谁知前厅人人在说驸马失踪一事,沸沸扬扬。
李青棠往首位一坐,顿时整座公主府都静下来。
萧文广欲说话,被另一位大臣抢先,此人不是别人,正是有几天不见的礼部尚书原沛安。
原沛安问李青棠:“公主殿下,可是驸马悔婚,兀自逃走了?”
旁人有觉得这是玩笑话的,哈哈一笑,李青棠却不觉得,因为原沛安手中有一样东西——杜熙送去的信。
李青棠面前有一个坛子,红封条有些久远,这是顾简之的贺礼,或者说这是李仞的贺礼——女儿红。
李青棠的女儿红。
女儿红,封坛落地,年久而醇,大嫁之日开坛宴饮,灼灼芳华,当是满城。
李青棠的女儿红,不好喝。
李青棠一口饮尽,一同喝进去仿佛还有些别的什么。
“原大人说的什么话,本宫的驸马那是一顶一的人品,断不会如此。诸位,驸马有些不适,正歇息着,今日乃是本宫大婚,诸位来此公主府道贺,本宫念情,宴席已摆好,佳肴满桌应有尽有,待诸位敞开了品鉴。
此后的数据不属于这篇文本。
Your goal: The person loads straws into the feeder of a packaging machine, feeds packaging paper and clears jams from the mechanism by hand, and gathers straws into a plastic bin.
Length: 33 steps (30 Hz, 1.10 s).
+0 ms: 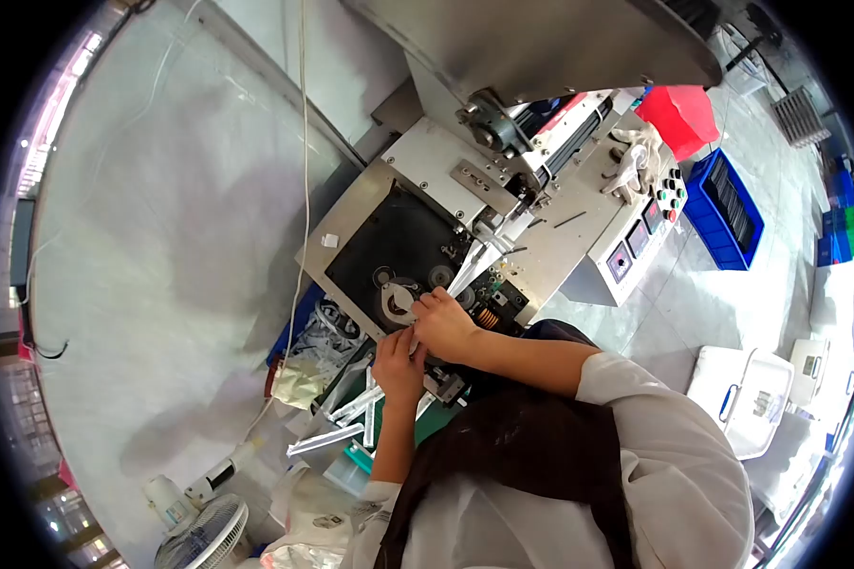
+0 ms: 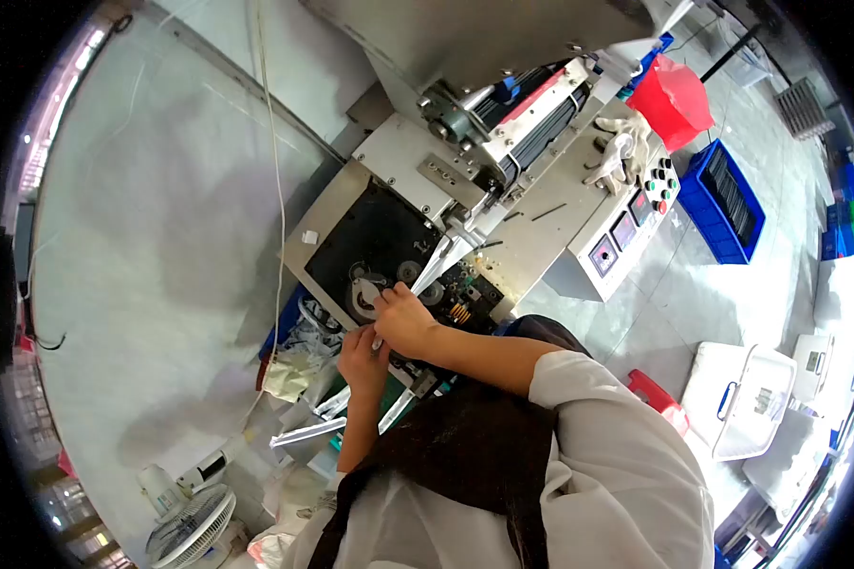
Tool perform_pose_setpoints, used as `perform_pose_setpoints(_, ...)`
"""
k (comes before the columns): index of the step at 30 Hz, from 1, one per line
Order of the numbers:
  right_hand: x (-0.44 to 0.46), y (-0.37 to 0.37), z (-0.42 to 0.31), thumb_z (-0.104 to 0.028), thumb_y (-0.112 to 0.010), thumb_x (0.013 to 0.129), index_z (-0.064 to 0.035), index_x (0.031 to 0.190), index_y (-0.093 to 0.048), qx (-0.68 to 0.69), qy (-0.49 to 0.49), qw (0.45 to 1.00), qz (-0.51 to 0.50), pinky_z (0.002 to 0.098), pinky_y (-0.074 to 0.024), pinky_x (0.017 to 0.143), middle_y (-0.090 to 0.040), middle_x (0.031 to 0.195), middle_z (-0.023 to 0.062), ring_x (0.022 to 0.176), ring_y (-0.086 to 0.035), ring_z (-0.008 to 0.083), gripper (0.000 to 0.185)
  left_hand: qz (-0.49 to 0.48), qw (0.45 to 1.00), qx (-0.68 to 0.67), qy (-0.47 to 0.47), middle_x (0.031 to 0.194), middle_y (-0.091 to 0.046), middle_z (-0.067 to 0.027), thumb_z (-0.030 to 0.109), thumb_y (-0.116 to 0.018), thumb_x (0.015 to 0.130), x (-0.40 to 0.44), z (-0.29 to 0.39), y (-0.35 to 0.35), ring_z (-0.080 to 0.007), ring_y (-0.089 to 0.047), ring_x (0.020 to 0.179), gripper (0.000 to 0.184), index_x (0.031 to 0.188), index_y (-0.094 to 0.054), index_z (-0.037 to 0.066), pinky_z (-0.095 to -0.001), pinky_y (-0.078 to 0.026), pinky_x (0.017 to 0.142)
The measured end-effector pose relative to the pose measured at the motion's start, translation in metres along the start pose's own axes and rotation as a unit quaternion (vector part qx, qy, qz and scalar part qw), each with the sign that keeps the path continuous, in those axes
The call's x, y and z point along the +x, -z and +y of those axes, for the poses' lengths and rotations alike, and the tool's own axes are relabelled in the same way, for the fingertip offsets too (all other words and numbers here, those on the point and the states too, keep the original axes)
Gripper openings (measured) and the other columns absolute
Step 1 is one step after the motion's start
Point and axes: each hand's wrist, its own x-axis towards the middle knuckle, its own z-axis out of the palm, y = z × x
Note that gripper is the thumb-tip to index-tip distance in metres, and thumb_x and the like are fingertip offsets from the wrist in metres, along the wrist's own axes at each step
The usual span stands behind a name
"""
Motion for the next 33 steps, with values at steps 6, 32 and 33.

”
“不对吧,”原沛安声音都大了许多,“我怎么记的公主殿下曾说驸马不情愿呢?”
李青棠敛了笑意,她问原沛安:“本宫是君,原大人是臣,礼部可有哪部典籍说臣属与君说话能这般无礼?”
原沛安愣了愣,与驸马的失踪比起来,这本不是要紧的事,在皇上面前未必,但在李青棠这里就是如此,原沛安了解李青棠,他知道这位公主最不喜君君臣臣。
或许在原沛安心中有个念头,公主已入穷巷,只能从这些事上找他的破绽。
当然,原沛安不是蠢人,他很快回过神来:“殿下恕罪,臣一时失言,并非不敬,还望殿下恕罪。”
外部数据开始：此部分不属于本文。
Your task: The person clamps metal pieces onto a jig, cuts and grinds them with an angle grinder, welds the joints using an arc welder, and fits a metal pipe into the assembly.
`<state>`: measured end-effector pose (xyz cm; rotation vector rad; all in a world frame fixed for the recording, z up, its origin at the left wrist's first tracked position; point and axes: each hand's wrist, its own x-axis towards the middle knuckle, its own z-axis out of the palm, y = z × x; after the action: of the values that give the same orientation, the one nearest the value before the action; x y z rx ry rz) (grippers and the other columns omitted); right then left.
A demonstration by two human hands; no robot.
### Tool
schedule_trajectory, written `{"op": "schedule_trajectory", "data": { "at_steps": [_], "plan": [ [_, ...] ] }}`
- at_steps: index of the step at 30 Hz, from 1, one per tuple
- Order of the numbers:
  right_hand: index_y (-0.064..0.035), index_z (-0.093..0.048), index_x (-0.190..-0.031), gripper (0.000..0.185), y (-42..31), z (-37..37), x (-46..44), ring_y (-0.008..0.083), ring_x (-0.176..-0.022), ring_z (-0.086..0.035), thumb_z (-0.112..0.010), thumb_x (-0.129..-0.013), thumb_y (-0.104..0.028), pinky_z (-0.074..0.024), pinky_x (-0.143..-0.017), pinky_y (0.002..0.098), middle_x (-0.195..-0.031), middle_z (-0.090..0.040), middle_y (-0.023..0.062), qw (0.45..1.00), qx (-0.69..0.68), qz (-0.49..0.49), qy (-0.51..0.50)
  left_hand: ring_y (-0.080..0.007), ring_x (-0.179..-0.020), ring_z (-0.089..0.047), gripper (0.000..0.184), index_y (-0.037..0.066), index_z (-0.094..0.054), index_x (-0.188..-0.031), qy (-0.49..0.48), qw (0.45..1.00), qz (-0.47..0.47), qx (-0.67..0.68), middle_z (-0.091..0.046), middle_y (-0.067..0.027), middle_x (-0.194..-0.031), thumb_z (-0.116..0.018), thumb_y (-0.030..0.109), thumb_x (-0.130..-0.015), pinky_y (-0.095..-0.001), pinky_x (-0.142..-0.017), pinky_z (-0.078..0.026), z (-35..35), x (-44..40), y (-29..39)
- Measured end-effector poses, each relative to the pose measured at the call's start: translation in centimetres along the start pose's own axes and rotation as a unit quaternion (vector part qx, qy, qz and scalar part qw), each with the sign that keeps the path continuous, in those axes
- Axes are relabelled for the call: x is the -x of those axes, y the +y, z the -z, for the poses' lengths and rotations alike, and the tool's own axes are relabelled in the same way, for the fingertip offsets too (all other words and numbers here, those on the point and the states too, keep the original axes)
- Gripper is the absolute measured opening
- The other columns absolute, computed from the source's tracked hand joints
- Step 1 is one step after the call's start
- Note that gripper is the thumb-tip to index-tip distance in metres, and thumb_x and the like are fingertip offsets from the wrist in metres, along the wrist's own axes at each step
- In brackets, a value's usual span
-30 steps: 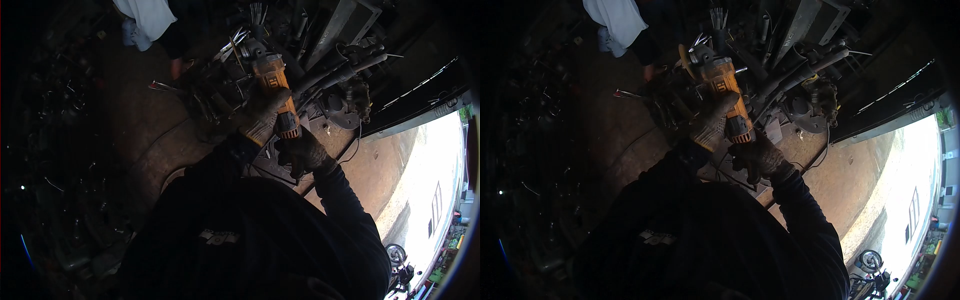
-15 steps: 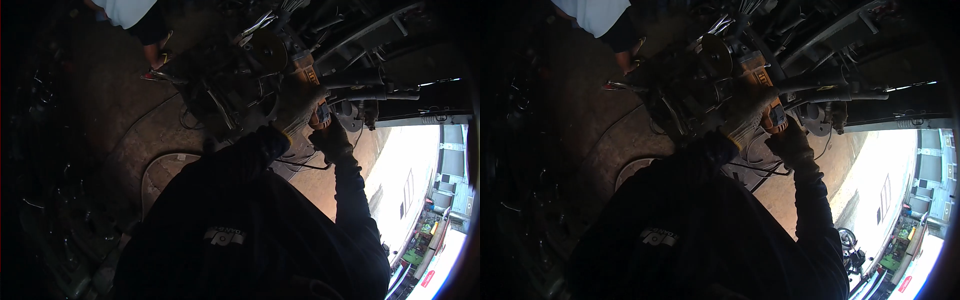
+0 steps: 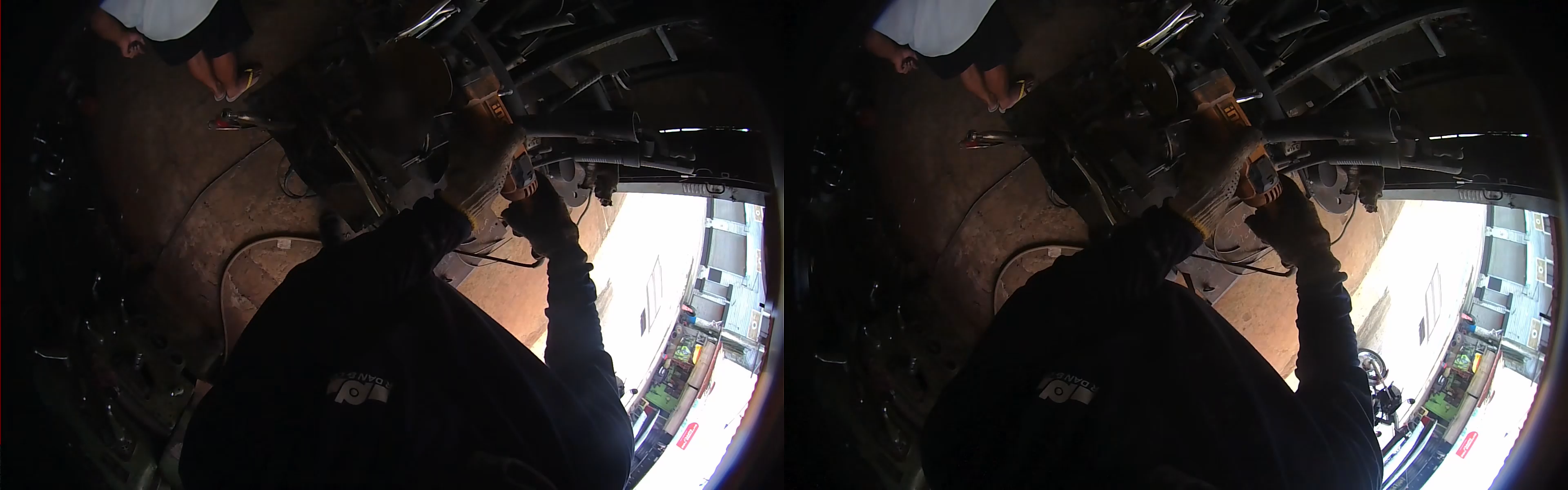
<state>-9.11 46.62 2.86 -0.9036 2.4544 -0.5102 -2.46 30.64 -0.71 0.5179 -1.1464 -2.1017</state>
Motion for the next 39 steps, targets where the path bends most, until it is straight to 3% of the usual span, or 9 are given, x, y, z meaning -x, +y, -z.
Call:
{"op": "schedule_trajectory", "data": {
  "at_steps": [2, 5, 10, 17, 20, 23, 33, 38, 39],
  "plan": [
    [-0.0041, -0.049, -0.134, 0.062, 0.2, -0.1, 0.0, 0.0162, -0.077, -0.068, -0.075, -0.077, -0.009, -0.0576, -0.068, 0.0310, -0.099, -0.067, 0.0112, 1.000, -0.010, 0.016, 0.004, -0.0220, -0.067, -0.060, 0.027, -0.003, -0.057, -0.096, -0.013, 0.997, 0.069, 0.015, -0.058, -0.0117, -0.085, -0.069, 0.012, -0.076, -0.0377, -0.059, -0.051, 0.0, -0.1, -0.2],
    [-0.0040, -0.049, -0.134, 0.063, 0.5, -0.1, -0.1, 0.0160, -0.079, -0.068, -0.075, -0.077, -0.010, -0.0575, -0.069, 0.0310, -0.101, -0.067, 0.0110, 0.999, -0.029, 0.032, -0.002, -0.0209, -0.071, -0.060, 0.026, -0.002, -0.058, -0.096, 0.045, 0.990, -0.087, -0.104, -0.057, -0.0114, -0.086, -0.068, 0.011, -0.076, -0.0368, -0.062, -0.052, -0.3, -0.4, -0.7],
    [-0.0035, -0.051, -0.132, 0.062, 0.7, -0.2, -0.2, 0.0162, -0.078, -0.067, -0.074, -0.076, -0.011, -0.0575, -0.069, 0.0312, -0.099, -0.067, 0.0106, 0.998, -0.052, 0.036, 0.003, -0.0204, -0.076, -0.061, 0.029, -0.001, -0.055, -0.100, -0.020, 0.999, 0.001, -0.027, -0.056, -0.0115, -0.090, -0.069, 0.011, -0.078, -0.0362, -0.064, -0.053, 0.1, -0.8, -0.8],
    [-0.0029, -0.053, -0.128, 0.060, 1.0, -0.2, -0.5, 0.0170, -0.078, -0.067, -0.075, -0.074, -0.015, -0.0574, -0.069, 0.0323, -0.098, -0.067, 0.0108, 0.998, -0.036, 0.041, 0.008, -0.0201, -0.078, -0.061, 0.033, -0.002, -0.051, -0.103, 0.028, 0.994, -0.013, -0.101, -0.055, -0.0122, -0.094, -0.070, 0.012, -0.079, -0.0360, -0.066, -0.054, -0.2, -0.8, -0.5],
    [-0.0029, -0.053, -0.128, 0.061, 1.1, -0.4, -0.7, 0.0172, -0.079, -0.067, -0.075, -0.073, -0.016, -0.0571, -0.070, 0.0317, -0.100, -0.067, 0.0109, 0.999, -0.033, 0.043, 0.009, -0.0212, -0.080, -0.062, 0.034, -0.001, -0.050, -0.104, -0.009, 0.996, 0.089, -0.020, -0.055, -0.0123, -0.095, -0.070, 0.013, -0.080, -0.0367, -0.068, -0.055, -0.1, -1.4, -1.3],
    [-0.0027, -0.053, -0.129, 0.061, 1.5, -0.6, -0.8, 0.0174, -0.082, -0.067, -0.075, -0.074, -0.017, -0.0570, -0.071, 0.0315, -0.102, -0.066, 0.0115, 0.997, -0.019, 0.067, 0.029, -0.0212, -0.081, -0.062, 0.033, 0.000, -0.051, -0.103, 0.021, 1.000, -0.001, 0.011, -0.055, -0.0114, -0.095, -0.071, 0.013, -0.080, -0.0362, -0.068, -0.055, 0.0, -1.0, -1.8],
    [-0.0031, -0.052, -0.132, 0.062, 1.0, -0.3, -0.7, 0.0165, -0.086, -0.066, -0.075, -0.076, -0.014, -0.0566, -0.073, 0.0319, -0.107, -0.065, 0.0101, 0.997, -0.067, 0.048, 0.008, -0.0197, -0.080, -0.062, 0.035, 0.001, -0.050, -0.105, -0.021, 0.998, 0.053, -0.017, -0.055, -0.0102, -0.096, -0.071, 0.013, -0.080, -0.0349, -0.066, -0.054, 0.6, -1.0, -2.8],
    [-0.0031, -0.051, -0.133, 0.063, 1.4, -0.4, -0.9, 0.0184, -0.091, -0.066, -0.075, -0.075, -0.014, -0.0564, -0.078, 0.0335, -0.110, -0.065, 0.0106, 0.998, -0.028, 0.053, 0.015, -0.0182, -0.077, -0.062, 0.036, 0.002, -0.050, -0.106, -0.028, 0.998, -0.036, -0.046, -0.055, -0.0093, -0.095, -0.071, 0.013, -0.079, -0.0333, -0.063, -0.054, 0.4, -1.0, -2.7],
    [-0.0030, -0.051, -0.133, 0.064, 1.6, -0.4, -0.9, 0.0191, -0.093, -0.066, -0.075, -0.075, -0.015, -0.0563, -0.079, 0.0339, -0.110, -0.065, 0.0110, 0.997, -0.030, 0.062, 0.019, -0.0174, -0.076, -0.062, 0.034, 0.002, -0.051, -0.104, -0.008, 1.000, 0.004, 0.023, -0.055, -0.0092, -0.093, -0.070, 0.012, -0.079, -0.0325, -0.063, -0.054, 0.0, -0.9, -2.4]
  ]
}}
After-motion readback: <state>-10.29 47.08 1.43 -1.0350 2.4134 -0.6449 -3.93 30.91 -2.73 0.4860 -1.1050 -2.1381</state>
李青棠转动手中酒杯,一如那日在兰溪宫与周其宁说话时的模样,她审视也打量,她仿佛是那个掌控局势的,但所有知情人都知道她不是,她只是个入了棋局的棋子,很快便是弃子。
“原大人,你司礼部,按说不该这样大意,莫不是觉得本宫司掌鉴议院,同朝为官才……不错,你我同朝为官,在座许多同僚应当也这样想,可今日是本宫婚宴,是花朝的重华锦宁公主与殿前都指挥使的婚宴,并非是鉴议院院正与殿前都指挥使的婚宴,本宫坐在这里就是君。”
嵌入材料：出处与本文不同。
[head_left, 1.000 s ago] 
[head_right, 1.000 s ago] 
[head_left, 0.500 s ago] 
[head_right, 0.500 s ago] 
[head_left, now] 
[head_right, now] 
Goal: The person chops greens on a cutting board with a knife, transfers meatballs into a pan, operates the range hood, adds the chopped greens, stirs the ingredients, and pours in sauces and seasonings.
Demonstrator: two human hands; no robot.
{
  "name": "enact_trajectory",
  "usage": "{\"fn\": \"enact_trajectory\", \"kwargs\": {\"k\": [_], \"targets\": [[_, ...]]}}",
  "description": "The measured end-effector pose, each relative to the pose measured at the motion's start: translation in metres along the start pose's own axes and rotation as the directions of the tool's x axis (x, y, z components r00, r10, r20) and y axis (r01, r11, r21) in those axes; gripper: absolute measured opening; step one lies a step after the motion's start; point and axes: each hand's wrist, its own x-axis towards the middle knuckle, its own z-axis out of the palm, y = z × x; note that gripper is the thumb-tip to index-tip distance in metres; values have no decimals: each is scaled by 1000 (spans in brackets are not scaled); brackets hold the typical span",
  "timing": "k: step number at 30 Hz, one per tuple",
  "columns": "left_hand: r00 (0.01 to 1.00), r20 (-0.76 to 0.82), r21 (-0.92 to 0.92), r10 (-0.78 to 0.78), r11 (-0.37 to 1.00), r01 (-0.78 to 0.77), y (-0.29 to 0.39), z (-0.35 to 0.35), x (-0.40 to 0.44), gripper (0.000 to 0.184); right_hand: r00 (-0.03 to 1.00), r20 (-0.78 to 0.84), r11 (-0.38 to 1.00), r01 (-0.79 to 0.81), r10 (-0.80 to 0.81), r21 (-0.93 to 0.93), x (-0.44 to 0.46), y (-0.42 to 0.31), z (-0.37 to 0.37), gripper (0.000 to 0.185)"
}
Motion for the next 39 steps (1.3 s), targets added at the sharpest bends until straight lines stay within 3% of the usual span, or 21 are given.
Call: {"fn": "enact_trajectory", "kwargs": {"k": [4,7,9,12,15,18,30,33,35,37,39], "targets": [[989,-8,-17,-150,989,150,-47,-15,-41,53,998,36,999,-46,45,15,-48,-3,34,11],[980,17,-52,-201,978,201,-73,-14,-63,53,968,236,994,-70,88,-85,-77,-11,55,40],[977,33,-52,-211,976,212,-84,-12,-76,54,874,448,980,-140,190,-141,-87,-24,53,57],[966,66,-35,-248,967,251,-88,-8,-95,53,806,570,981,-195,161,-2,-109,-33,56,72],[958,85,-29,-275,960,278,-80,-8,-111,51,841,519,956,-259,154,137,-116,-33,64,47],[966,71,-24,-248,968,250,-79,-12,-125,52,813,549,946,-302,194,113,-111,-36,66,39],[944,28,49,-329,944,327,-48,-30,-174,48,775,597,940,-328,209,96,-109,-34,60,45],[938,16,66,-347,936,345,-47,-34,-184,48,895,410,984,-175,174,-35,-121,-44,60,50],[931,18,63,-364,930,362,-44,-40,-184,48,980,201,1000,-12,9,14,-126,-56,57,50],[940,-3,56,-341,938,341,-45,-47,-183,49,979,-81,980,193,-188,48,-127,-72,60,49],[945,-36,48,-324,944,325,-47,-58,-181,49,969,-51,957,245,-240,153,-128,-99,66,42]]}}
原沛安在这件事上平白吃了个亏,可他也只能低声称“是”。
“那么就要说说本宫的驸马了,哪一位看见了本宫的驸马,或者哪一位知道本宫驸马的下落,烦请告知一声,是死是活不要紧,是那么个人就行,否则本宫还要进宫去面见父皇,不好看。”
鸦雀无声。
杜熙不知从什么地方冒出来,但没有上前,只是站在李青棠看得到的角落,用手比划着,而正是这通比划让李青棠修成了彻头彻尾的罗刹。
罗刹可不分男女,当然杀起来也不分男女。